No matter how much Zelda tries to convince me she’s not eating clover, the enormous amount of clover slobber running out of her mouth gives her away. The photo does not even come close to showing how much saliva has been pouring out her mouth. In fact, one of the more serious side effects of excessive salivation from clover is dehydration. A horse can generate 12-15 gallons of saliva daily. That’s one reason why it’s so important to provide horses that might be eating clover with sufficient water.
What causes slobbers?
Excessive salivation most often occurs because horses eat plants that are infected with the fungus Rhizoctonia leguminicola. This fungus grows on legumes of all kinds. The fungus produces slaframine, and it is this mycotoxin that provokes the drooling. The fungus flourishes in cool, wet, and humid conditions — just they type of weather that we’ve been having. A lot of rain and humidity and then bingo, puddles of drool.

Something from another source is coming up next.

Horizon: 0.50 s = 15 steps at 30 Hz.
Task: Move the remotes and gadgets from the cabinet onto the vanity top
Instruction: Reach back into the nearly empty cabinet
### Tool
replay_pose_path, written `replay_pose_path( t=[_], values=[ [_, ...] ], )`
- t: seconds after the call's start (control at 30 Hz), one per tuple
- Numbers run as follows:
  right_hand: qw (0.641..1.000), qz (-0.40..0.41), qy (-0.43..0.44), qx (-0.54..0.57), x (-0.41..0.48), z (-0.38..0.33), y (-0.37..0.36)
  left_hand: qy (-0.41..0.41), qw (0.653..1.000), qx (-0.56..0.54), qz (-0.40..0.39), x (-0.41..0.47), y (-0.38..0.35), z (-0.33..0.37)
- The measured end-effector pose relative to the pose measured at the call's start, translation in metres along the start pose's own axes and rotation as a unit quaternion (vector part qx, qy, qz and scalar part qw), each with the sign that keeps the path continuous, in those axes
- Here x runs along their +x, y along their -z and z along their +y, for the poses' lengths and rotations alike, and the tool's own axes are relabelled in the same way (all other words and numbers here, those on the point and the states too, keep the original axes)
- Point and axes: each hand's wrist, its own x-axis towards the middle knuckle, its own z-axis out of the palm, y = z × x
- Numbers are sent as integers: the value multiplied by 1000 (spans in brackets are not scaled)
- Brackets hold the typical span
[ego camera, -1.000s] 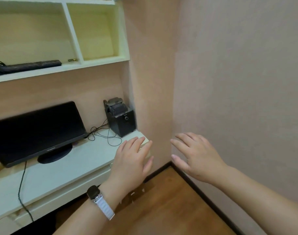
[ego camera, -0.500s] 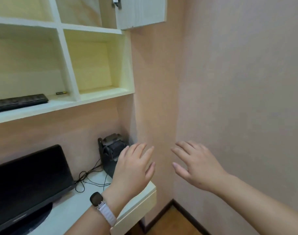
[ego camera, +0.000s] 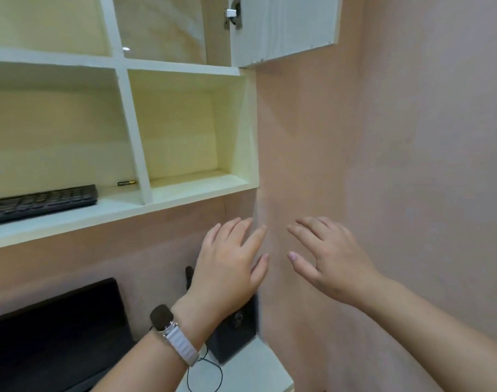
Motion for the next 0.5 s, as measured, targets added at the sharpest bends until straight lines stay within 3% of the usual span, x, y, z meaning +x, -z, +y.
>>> replay_pose_path(
  t=[0.27,0.5],
  values=[
    [992,81,54,76,102,52,-21,5,994,92,52,84,-20,-35],
    [965,138,112,192,195,88,-22,19,976,188,110,154,-2,-58]
  ],
)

The only way to treat slobbers is to remove the cause. Taking your horse off the pasture where the fungus is an issue will resolve the problem quickly. Curly and Zelda are only on pasture for about six hours a day; when they are on the dry lot paddock, they stop drooling. As mentioned above, it’s also important to provide sufficient, clean water. Especially when it’s hot. We also provide supplemental hay, so they never feel that eating the clover is a necessity. Moving your pasture to keep legumes short also helps.
Some horses seem more prone to it than others. Freedom is on the pasture right next to Curly and Zelda. I haven’t seen him drooling at all. Not this year or previous years. Curly drools a lot. This year Zelda is, too.